*Material provided:*
====
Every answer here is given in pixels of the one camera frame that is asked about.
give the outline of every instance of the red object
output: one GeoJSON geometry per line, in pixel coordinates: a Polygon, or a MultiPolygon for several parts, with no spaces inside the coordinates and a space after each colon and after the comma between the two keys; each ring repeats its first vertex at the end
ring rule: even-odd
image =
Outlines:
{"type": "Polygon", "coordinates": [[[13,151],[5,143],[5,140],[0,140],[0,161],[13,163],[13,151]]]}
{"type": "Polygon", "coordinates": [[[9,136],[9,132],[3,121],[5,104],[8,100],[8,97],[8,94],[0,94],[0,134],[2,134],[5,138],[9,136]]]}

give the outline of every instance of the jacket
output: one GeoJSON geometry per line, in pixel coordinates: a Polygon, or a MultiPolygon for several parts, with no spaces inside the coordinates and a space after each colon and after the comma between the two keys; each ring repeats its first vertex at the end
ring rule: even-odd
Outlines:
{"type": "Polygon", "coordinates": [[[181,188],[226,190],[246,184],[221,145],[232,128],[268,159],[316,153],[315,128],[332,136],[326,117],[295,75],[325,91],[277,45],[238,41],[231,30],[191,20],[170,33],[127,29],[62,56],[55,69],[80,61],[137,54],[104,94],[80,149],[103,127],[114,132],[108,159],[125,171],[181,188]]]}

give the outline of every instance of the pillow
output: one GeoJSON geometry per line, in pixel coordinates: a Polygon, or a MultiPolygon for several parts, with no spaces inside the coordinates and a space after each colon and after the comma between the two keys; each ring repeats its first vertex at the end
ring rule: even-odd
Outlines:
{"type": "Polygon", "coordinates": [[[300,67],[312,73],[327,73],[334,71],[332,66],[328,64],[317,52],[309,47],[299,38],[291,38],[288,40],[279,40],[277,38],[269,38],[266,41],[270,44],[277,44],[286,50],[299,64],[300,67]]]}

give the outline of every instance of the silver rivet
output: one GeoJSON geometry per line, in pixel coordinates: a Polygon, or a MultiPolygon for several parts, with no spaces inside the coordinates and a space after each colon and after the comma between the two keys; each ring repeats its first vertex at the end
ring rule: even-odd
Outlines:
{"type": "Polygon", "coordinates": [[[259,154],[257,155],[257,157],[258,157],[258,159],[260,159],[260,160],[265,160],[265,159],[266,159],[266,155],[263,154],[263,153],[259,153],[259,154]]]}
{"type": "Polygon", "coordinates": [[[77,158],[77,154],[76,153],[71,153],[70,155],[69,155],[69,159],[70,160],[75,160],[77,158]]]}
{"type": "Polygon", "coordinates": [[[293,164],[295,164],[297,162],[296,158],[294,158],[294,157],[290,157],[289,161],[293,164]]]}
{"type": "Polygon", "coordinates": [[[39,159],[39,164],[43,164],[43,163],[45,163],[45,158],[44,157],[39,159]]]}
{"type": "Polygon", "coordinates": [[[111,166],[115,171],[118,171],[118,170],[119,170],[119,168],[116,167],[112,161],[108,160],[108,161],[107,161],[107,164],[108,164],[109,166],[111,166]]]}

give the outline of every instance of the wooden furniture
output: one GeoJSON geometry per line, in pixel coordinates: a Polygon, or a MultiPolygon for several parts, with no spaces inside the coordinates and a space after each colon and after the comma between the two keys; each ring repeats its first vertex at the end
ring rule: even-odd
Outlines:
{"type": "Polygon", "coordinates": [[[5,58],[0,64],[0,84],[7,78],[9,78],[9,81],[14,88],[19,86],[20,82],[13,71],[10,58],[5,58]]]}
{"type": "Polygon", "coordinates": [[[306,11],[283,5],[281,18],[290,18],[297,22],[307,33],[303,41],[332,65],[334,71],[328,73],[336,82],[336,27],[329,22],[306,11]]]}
====
*What you are asked to do:*
Reproduce the full block of data exactly, omitting nothing.

*Result of this task:*
Every answer here is given in pixels of the one camera frame that is asked about.
give the outline of every instance of the red object
output: one GeoJSON geometry per line, in pixel coordinates: a Polygon, or a MultiPolygon for several parts, with no spaces inside the coordinates and a space after each colon and after the comma between the two keys; each ring repeats its first vertex at the end
ring rule: even-odd
image =
Outlines:
{"type": "Polygon", "coordinates": [[[13,151],[5,143],[5,140],[0,140],[0,161],[13,163],[13,151]]]}
{"type": "Polygon", "coordinates": [[[9,136],[9,132],[3,121],[5,104],[8,100],[8,97],[8,94],[0,94],[0,134],[2,134],[5,138],[9,136]]]}

give the outline of every instance of the jacket
output: one GeoJSON geometry per line, in pixel coordinates: a Polygon, or a MultiPolygon for several parts, with no spaces inside the coordinates and a space after each colon and after the comma between the two keys; each ring repeats its first vertex at the end
ring rule: even-odd
Outlines:
{"type": "Polygon", "coordinates": [[[181,188],[226,190],[246,184],[221,145],[232,128],[268,159],[316,153],[315,128],[332,136],[326,117],[295,75],[325,91],[277,45],[238,41],[231,30],[191,20],[170,33],[127,29],[62,56],[55,69],[80,61],[137,54],[104,94],[80,149],[103,127],[114,132],[108,159],[125,171],[181,188]]]}

give the outline of every instance of the pillow
output: one GeoJSON geometry per line, in pixel coordinates: a Polygon, or a MultiPolygon for several parts, with no spaces inside the coordinates and a space after each colon and after the comma between the two keys; each ring repeats its first vertex at the end
ring rule: even-odd
Outlines:
{"type": "Polygon", "coordinates": [[[300,67],[312,73],[327,73],[334,71],[332,66],[328,64],[317,52],[309,47],[299,38],[291,38],[288,40],[279,40],[277,38],[269,38],[266,41],[270,44],[277,44],[286,50],[299,64],[300,67]]]}

give the outline of every instance of the silver rivet
output: one GeoJSON geometry per line, in pixel coordinates: a Polygon, or a MultiPolygon for several parts, with no spaces inside the coordinates and a space after each colon and after the comma between the two keys; each ring repeats its first vertex at the end
ring rule: even-odd
Outlines:
{"type": "Polygon", "coordinates": [[[259,154],[257,155],[257,157],[258,157],[258,159],[260,159],[260,160],[265,160],[265,159],[266,159],[266,155],[263,154],[263,153],[259,153],[259,154]]]}
{"type": "Polygon", "coordinates": [[[77,158],[77,154],[76,153],[71,153],[70,155],[69,155],[69,159],[70,160],[75,160],[77,158]]]}
{"type": "Polygon", "coordinates": [[[293,164],[295,164],[297,162],[296,158],[294,158],[294,157],[290,157],[289,161],[293,164]]]}
{"type": "Polygon", "coordinates": [[[39,159],[39,164],[43,164],[43,163],[45,163],[45,158],[44,157],[39,159]]]}
{"type": "Polygon", "coordinates": [[[111,166],[115,171],[118,171],[118,170],[119,170],[119,168],[116,167],[112,161],[108,160],[108,161],[107,161],[107,164],[108,164],[109,166],[111,166]]]}

give the outline of every instance of the wooden furniture
output: one GeoJSON geometry per line, in pixel coordinates: a Polygon, or a MultiPolygon for several parts, with no spaces inside the coordinates and a space after each colon and after the comma between the two keys; each ring repeats its first vertex at the end
ring rule: even-odd
Outlines:
{"type": "Polygon", "coordinates": [[[5,58],[0,64],[0,84],[7,78],[9,78],[9,81],[14,88],[19,86],[20,82],[13,71],[10,58],[5,58]]]}
{"type": "Polygon", "coordinates": [[[306,11],[283,5],[281,18],[290,18],[297,22],[307,33],[303,41],[332,65],[334,71],[328,73],[336,82],[336,27],[329,22],[306,11]]]}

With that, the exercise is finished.